Saw a cat in the early 80s, still not sure what it was....solid black, NOT domestic, but not cougar size either...maybe 40# or so, from a distance of 50 yards at most. There had been regular reports of chicken coops being raided and small stock kills in the area for several months. Fast forward to the early 90s and there were local complaints of livestock kills (warden lived close to us, and was a very forthcoming individual) here and in a neighboring county or two. A farmer near Newtonsville, OH reported tracks in a field, not sure who got the casts but someone did, and there the story died as far as public info goes. Farmer supposedly told neighbors that officials had a cat expert from the Cincinnati Zoo come out and he confirmed the tracks as feline and likely a cougar. That's 20 years ago. Plenty of woodland left here, and a reclusive critter could easily exist, especially a nocturnal hunter, without ever being seen, or with only occasional glimpses. I quit going into the woods without a firearm in the early 90s.
 
   / Cougar killing horses #69  
For a good read about mountain lions and the science behind them I suggest "The Beast in the Garden". I lived in the hills west of Boulder, CO in the early 1990's when mountain lion behavior changed dramaticly. A lot of pets and eventually some people got hurt before much was done. Things to consider;

Habitat: Lions will populate based upon the carrying capacity of the land. The foothills had hundreds of abandoned open shaft mines, which was a mountain lion Hilton. The city government then purchased land to ring the city in open space park land, creating a dense urban population right next to great cougar habitat.

Food Source: The politicians then decided that hunting was bad and the deer population exploded.
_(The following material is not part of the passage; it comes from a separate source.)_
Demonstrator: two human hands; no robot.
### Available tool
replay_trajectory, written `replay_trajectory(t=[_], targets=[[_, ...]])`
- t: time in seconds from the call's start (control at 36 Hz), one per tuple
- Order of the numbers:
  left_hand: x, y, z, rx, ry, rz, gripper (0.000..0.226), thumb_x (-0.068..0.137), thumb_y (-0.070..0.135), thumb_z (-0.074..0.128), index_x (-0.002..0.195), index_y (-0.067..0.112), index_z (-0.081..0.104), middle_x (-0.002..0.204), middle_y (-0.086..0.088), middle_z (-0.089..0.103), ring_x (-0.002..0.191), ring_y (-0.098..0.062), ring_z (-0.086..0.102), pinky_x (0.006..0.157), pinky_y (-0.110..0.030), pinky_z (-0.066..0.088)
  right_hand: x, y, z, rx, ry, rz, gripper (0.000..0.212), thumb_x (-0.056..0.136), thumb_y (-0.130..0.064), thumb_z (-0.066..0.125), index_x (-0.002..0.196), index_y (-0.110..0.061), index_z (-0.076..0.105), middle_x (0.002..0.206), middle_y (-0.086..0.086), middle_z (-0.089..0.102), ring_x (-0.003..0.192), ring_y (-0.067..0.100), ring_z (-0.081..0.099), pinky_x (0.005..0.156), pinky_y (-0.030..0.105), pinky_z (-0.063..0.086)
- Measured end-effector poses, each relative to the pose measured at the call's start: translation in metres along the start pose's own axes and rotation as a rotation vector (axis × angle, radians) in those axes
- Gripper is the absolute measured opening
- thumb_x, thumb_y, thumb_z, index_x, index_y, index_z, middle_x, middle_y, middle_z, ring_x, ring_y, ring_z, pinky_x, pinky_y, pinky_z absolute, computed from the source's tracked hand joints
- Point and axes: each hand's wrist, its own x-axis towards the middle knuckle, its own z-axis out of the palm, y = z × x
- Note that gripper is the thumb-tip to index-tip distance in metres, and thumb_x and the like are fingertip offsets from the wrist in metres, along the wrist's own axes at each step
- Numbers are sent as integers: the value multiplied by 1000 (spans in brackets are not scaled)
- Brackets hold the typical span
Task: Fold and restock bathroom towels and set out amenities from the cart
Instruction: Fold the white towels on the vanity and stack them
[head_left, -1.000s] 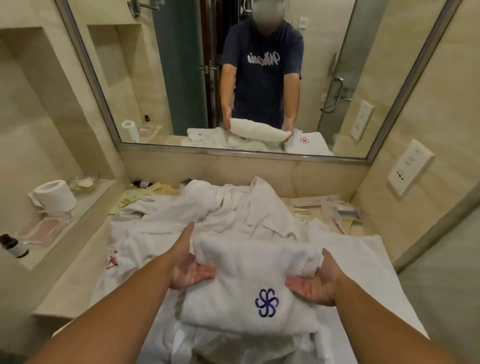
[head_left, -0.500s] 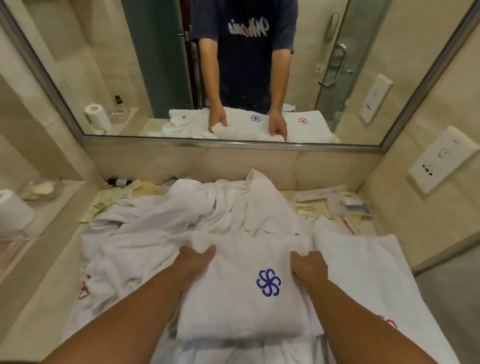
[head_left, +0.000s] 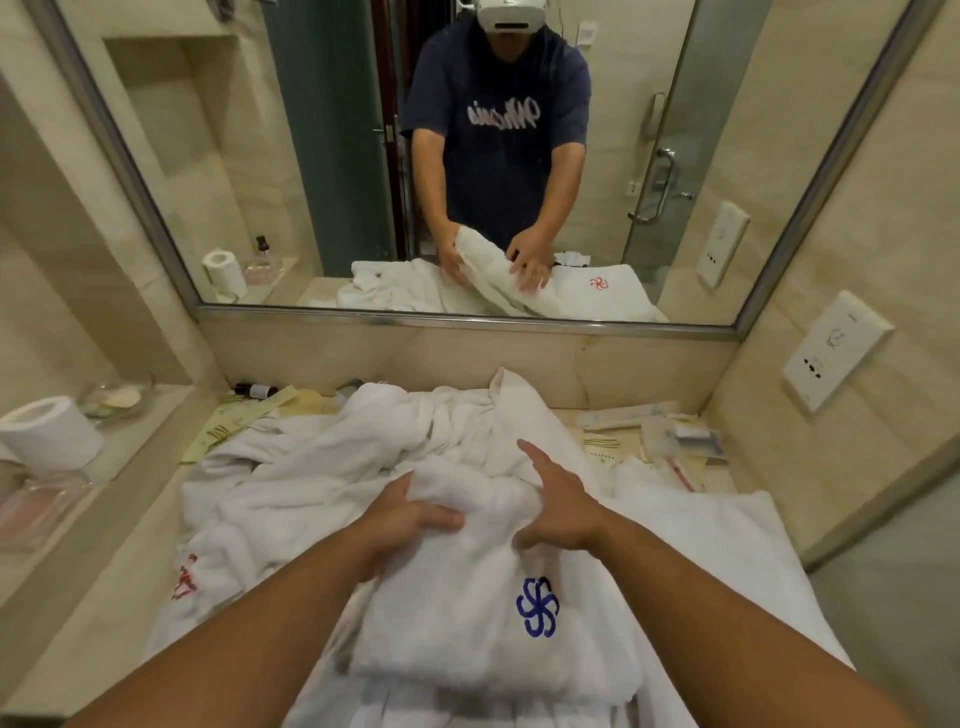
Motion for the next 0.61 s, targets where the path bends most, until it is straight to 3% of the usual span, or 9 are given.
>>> replay_trajectory(t=[0.06, 0.17, 0.31, 0.44, 0.53, 0.61], targets=[[-13, 11, 5, 54, -28, 54, 50, 69, 3, 90, 110, 23, 69, 102, 3, 78, 104, -22, 72, 98, -43, 56, -8, -6, -11, 28, -78, -41, 141, 46, -42, 98, 155, -59, 10, 164, -3, 28, 149, 23, 30, 118, 48, 38], [-33, 35, 16, 194, -174, 209, 63, 61, 12, 90, 119, 26, 71, 115, 3, 76, 112, -19, 70, 101, -46, 54, -29, -17, -31, -153, -122, -150, 135, 51, -46, 98, 160, -45, 19, 164, -10, 30, 150, 17, 28, 123, 37, 28], [-59, 67, 31, 287, -222, 339, 62, 56, 13, 92, 112, 26, 68, 114, -7, 75, 114, -30, 69, 104, -57, 51, -72, -22, -50, -144, -86, -197, 95, 53, -36, 99, 138, -37, 55, 133, -14, 61, 122, 12, 56, 101, 28, 45], [-84, 91, 50, 379, -155, 446, 62, 52, 19, 93, 108, 19, 65, 110, -14, 71, 111, -34, 67, 100, -59, 51, -115, -17, -60, -62, 51, -230, 67, 59, -26, 97, 118, -35, 67, 114, -13, 70, 102, 11, 65, 87, 29, 53], [-103, 105, 63, 469, -64, 524, 55, 54, 37, 93, 101, 35, 66, 101, 1, 74, 103, -23, 70, 94, -52, 56, -139, -9, -65, 107, 163, -200, 54, 59, -19, 96, 108, -28, 73, 101, -8, 75, 94, 18, 70, 82, 34, 57], [-123, 112, 76, 585, 55, 596, 43, 69, 51, 89, 99, 37, 61, 95, 9, 70, 90, -15, 67, 79, -39, 57, -160, 3, -72, 267, 228, -190, 56, 53, -25, 93, 105, -26, 74, 99, -5, 77, 94, 21, 72, 87, 43, 59]])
It was common to see deer 25 blocks into the city. Mountain lions followed their natuaral food source.

Behavior (of people & animals): The first shift in behavior was when lions began following deer into the city at night. The lions then switched from their natural food source, deer, to pets. Those were the tipping points. The final shift in behavior was from nocturnal predation to daylight. The DOW took the position that if the Pol's weren't going to allow hunting to cull the deer, then it wasn't their problem. Eventually when enough people got tree'd while jogging and a kid got killed the DOW started giving people rubber shotgun shells to haze problem lions.

What strikes me about this post is that horses are not a normal food source for mountain lions, assuming they are healthy animals and not newborns. A normal reclusive cougar wouldn't bother me a bit. There all over and nobody knows it most of the time. But horse as a food source just seems strange and would concern me.
 
   / Cougar killing horses #70  
Never seen a cougar in my area of Upstate NY, but have recently spotted pairs of coyotes near my house. Caught a pair 10 feet away in my flashlight beam one night while lighting a campfire for some guests that had just arrived and were in the house. Must have been a male and female as one was considerably larger than the other. They were feeding on some melonn rinds my wife had chucked into the brush just behind where my firepit is. they just leasurely finished their snack and slowly wandered off, pretty much ignoring me.

One thing though, haven't had any feral cats around the last two years and I figure the two things are related.

Just because you aren't seeing coyotes doesn't mean they aren't there.We rarely see them(I had a coyote /hound hunter stop yesterday) they had killed 27 THIS YEAR in my area...50+ last year.